The use of AI-powered tools has been increasing around the globe. Chatbots, smart cameras, sorting robots, machine learning-guided text proofreading—the list of artificial intelligence (AI) applications goes on and on.
Email is one area ripe for AI innovation. Forward-thinking healthcare providers can leverage email AI in several ways, such as to protect their inboxes from hackers and to receive transcribed voicemails directly to their inboxes.
According to the FBI Internet Crime Report for 2020, targeted email attacks led to business losses of over $1.8 billion last year, including $29.1 million due to ransomware, often transmitted via email phishing campaigns.
Nearly 30% of all email attacks are launched from a highjacked email account belonging to a trusted employee or outside vendor, including 1.5 million sent from pirated Microsoft 365 accounts on a monthly basis in 2019.
In the face of this unrelenting assault, signature-based email security, whitelisting, and even modern, cloud-native security controls are hopelessly outgunned. From never-before-seen zero-day events, to dynamically generated malware variants that defy detection, attacks are growing ever more inventive and dangerous.
Predictive, AI-based email security is proving to be remarkably effective at protecting against today’s most advanced business email compromise (BEC) scams, phishing attacks, and other rapidly evolving email threats. Applying the Zero Trust security model to machine learning email AI tools provides the best protection.
Machine learning (ML) is a branch of AI that’s focused on recognizing patterns and learning from sets of labeled data to make predictive decisions. In the email security space, ML is shifting the prevailing defense paradigm from a reactive posture focused on chasing down known threats to a proactive approach that recognizes and even anticipates novel threats as quickly as they emerge.
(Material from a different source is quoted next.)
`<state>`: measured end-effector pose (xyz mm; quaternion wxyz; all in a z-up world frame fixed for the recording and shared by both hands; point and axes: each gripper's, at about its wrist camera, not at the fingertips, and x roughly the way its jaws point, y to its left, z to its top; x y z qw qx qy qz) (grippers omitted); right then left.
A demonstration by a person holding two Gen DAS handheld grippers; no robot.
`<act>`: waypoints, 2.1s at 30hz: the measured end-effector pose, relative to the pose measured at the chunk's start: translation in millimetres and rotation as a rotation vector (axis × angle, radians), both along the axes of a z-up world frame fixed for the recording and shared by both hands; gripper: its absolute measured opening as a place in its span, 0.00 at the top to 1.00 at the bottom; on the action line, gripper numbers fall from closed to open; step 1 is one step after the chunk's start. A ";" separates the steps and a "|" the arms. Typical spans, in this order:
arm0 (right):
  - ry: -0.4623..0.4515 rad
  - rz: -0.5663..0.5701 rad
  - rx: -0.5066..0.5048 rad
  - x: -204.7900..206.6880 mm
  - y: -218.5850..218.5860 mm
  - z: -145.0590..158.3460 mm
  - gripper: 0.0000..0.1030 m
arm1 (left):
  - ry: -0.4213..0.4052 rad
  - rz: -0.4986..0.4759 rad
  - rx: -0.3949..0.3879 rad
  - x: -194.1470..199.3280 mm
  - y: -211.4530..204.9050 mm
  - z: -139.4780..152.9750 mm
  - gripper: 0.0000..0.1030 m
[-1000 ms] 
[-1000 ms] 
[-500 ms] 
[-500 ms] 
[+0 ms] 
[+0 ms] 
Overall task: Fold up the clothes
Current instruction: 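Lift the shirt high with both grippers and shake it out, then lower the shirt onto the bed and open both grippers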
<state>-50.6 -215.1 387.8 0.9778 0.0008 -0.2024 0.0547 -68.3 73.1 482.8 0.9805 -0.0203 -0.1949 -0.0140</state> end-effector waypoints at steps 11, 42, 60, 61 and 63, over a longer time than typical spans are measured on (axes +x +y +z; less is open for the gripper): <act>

Zero Trust is a security framework requiring all users, whether in or outside an organization’s network, to be authenticated, authorized, and continuously validated before being granted or keeping access to applications and data.
ML can be used in conjunction with the Zero Trust framework to protect your inbox. A predictive algorithm can require a special type of two-factor authentication for every email before it is delivered. In other words, two pieces of evidence must be present to authenticate that an email is truly legitimate.
This new piece of evidence will be unique to your business and change based on time and usage. In other words, it is difficult for bad actors to impersonate.
A patient might leave you a voicemail at a time when you cannot listen to the message in private. This opens you up to a HIPAA violation if someone overhears a voicemail containing PHI.
Visual voicemail leverages AI to automatically transcribe a voicemail into text, thereby eliminating the need to listen to incoming messages. Instead, the content of the message can be sent via HIPAA compliant email, along with the original sound recording file. As a result, you limit the risk of having others overhear potentially sensitive information.
Visual voicemail also saves you time because you don’t have to sign in to retrieve your messages or listen to a message multiple times. It provides access to messages from beyond your desk, on any digital device, making it a valuable tool for remote workers and distributed teams.
AI can be leveraged to solve innumerable business problems, including in the healthcare realm.
Predictive, AI-based email security which leverages the Zero Trust framework is already playing a very real, important role in helping thousands of industry-leading companies block email threats.
At the same time, by sending transcribed voicemails to your inbox, AI can keep your staff from unwittingly committing a HIPAA violation when they listen to patient messages in public.
These are only two examples of how email AI can help your healthcare business, but the sky's the limit.